Swiss embassy employee in Sri Lanka arrested after claiming she was abducted, sexually assaulted and interrogated

Sri Lankan police arrested a local Swiss embassy employee after she claimed she was abducted by government officials, interrogated and sexually assaulted before being released. 

Calling her claims “fabricated”, authorities arrested her on Monday evening on grounds of “stoking anti-government sentiments and fabricating evidence to be used in a court proceedings.” 

The alleged victim, who works at the embassy’s visa department, claimed she was abducted by CID officials in a white van on November 25, and held for hours, while her abductors sexually abused her and tried to force her to disclose embassy-related information. 

According to the victim, her abductors particularly wanted information about a senior police official, Nishantha Silva, who fled the country seeking asylum in Switzerland soon after Gotabaya Rajapaksa was elected president last month. 

Mr Silva was heading an investigation on the current president on alleged charges of murder, abduction and torture of journalists and civilians who spoke against the government during his time as defence secretary for ten years under his brother Mahinda Rajapaksa’s presidency, until 2015.

The government has now ordered airport authorities to block police officers seeking to leave the country without permission.  The president’s media unit on Tuesday called the abduction a “total fabrication.” 

Mr Rajapaksa was quoted in a statement as saying: “It is very well established by now that the alleged abduction is a total fabrication. Irrefutable evidence such as Uber reports, telephone conversations and CCTV footages point to this fact. 

"The Embassy official must have been compelled by some interested parties to bring myself and my government into disrepute. It is not clear why the alleged victims acted in such a manner.” 

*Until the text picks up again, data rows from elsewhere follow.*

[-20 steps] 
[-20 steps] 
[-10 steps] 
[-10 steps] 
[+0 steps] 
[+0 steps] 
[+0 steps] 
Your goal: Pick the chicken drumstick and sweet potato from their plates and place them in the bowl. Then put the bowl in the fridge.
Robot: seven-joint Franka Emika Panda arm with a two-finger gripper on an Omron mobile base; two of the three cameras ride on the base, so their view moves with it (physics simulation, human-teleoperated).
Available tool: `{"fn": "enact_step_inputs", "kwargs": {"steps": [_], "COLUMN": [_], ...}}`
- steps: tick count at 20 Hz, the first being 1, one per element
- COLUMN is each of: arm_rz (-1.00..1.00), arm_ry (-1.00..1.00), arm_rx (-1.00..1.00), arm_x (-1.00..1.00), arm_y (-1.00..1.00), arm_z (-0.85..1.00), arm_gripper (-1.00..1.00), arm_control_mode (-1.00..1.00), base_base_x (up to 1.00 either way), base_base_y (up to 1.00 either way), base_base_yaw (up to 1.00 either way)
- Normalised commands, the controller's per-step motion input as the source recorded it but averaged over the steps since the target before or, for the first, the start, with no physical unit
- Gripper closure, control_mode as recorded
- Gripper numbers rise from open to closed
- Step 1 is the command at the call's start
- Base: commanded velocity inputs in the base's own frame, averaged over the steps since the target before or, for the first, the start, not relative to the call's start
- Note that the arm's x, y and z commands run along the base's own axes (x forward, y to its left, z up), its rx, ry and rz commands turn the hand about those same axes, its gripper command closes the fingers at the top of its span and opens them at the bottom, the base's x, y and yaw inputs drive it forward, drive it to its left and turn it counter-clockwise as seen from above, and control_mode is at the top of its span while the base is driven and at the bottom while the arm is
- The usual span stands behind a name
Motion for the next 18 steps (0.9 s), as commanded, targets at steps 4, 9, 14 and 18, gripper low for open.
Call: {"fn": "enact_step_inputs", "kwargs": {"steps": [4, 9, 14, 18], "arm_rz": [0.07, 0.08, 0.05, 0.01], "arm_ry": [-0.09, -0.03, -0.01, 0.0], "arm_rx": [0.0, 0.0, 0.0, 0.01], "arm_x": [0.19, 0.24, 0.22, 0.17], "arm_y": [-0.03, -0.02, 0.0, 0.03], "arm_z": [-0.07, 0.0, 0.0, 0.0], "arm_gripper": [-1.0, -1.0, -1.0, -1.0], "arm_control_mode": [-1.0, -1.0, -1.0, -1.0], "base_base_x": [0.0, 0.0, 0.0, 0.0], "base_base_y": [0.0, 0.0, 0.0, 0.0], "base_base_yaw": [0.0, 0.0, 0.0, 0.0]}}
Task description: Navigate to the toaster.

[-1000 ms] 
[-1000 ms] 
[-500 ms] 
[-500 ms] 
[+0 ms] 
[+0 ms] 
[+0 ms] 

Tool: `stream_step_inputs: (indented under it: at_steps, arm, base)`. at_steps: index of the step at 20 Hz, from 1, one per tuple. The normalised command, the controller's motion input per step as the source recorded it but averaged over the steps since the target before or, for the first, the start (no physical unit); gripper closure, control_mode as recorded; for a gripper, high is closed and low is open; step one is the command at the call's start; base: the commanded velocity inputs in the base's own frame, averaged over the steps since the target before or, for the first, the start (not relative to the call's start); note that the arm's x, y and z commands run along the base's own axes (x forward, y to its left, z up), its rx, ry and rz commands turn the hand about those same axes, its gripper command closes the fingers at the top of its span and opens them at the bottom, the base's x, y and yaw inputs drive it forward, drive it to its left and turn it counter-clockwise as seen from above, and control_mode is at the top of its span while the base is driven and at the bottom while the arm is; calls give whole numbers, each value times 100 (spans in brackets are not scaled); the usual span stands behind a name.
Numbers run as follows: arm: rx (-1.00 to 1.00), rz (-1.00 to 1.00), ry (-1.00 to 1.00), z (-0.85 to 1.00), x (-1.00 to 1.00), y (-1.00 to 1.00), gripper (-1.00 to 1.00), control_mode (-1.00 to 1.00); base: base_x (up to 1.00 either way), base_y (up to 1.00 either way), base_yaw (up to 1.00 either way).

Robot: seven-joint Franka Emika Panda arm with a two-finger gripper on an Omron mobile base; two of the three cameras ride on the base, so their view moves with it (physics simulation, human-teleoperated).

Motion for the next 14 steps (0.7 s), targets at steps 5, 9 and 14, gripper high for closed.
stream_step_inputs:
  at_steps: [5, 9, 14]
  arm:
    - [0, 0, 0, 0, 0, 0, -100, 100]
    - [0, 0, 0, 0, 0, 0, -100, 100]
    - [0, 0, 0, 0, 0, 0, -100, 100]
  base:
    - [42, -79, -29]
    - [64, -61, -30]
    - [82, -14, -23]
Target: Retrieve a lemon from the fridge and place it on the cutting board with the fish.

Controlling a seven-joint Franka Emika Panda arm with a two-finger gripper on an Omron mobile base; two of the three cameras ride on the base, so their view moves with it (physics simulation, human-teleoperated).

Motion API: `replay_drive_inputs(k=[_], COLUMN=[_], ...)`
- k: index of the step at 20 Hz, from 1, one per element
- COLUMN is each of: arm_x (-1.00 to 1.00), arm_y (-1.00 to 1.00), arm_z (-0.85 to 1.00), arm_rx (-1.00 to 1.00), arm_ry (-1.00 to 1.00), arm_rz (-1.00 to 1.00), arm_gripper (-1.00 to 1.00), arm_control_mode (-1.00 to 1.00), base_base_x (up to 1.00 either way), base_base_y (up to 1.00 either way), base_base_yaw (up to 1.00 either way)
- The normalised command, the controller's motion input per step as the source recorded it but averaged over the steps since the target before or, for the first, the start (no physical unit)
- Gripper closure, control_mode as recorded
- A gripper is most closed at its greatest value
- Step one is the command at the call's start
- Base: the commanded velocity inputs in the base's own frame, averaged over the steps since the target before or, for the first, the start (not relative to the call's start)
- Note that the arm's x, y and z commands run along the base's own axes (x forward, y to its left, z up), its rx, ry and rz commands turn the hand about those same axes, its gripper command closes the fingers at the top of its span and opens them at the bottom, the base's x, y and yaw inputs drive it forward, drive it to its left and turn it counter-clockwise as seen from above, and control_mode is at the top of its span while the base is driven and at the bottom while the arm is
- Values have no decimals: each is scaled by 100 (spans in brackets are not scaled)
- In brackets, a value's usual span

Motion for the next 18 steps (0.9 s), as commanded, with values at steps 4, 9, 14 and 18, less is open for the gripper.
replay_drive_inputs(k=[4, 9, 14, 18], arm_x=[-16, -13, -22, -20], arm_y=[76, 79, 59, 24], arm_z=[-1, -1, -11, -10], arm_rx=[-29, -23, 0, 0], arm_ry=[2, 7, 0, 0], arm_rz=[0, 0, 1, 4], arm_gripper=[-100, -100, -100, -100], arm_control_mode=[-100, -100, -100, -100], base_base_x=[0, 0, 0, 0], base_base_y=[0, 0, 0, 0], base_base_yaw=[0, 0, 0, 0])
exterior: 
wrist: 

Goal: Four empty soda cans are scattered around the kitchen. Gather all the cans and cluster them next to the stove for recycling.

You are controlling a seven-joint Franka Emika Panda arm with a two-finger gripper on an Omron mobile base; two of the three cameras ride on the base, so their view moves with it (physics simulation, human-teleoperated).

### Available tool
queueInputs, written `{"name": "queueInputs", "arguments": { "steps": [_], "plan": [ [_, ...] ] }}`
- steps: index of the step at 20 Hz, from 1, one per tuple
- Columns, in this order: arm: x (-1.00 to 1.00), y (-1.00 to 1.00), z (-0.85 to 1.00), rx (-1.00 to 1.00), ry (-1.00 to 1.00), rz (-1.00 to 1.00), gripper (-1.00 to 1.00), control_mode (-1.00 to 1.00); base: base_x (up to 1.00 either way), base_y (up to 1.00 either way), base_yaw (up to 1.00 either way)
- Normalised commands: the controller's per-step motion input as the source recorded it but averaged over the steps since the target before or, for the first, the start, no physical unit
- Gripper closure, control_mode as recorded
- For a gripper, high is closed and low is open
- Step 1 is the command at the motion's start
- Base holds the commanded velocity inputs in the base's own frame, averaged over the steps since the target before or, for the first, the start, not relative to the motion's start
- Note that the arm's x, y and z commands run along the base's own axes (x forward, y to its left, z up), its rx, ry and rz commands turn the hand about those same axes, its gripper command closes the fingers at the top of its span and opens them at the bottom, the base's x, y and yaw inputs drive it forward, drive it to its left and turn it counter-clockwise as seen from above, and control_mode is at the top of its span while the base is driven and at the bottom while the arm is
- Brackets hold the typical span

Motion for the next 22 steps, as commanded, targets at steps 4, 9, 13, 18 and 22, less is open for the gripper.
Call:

The Criminal Investigations Department said that the events and timeline presented by the Swiss embassy on the abduction did not correspond with the actual movements of the alleged victim on the date of the purported abduction. 

“Witness interviews and technical evidence including Uber records, CCTV footages, telephone records and GPS data don’t match,” said foreign affairs minister Dinesh Gunawardena. 

The alleged abduction comes just nine days after the country voted in Mr Rajapaksa, who faces several international war crimes and human rights charges for allegedly ordering abductions, rape and extra-judicial killings in his tenure as defence secretary during the country’s war against the Tamil Tiger terrorists that ended in 2009.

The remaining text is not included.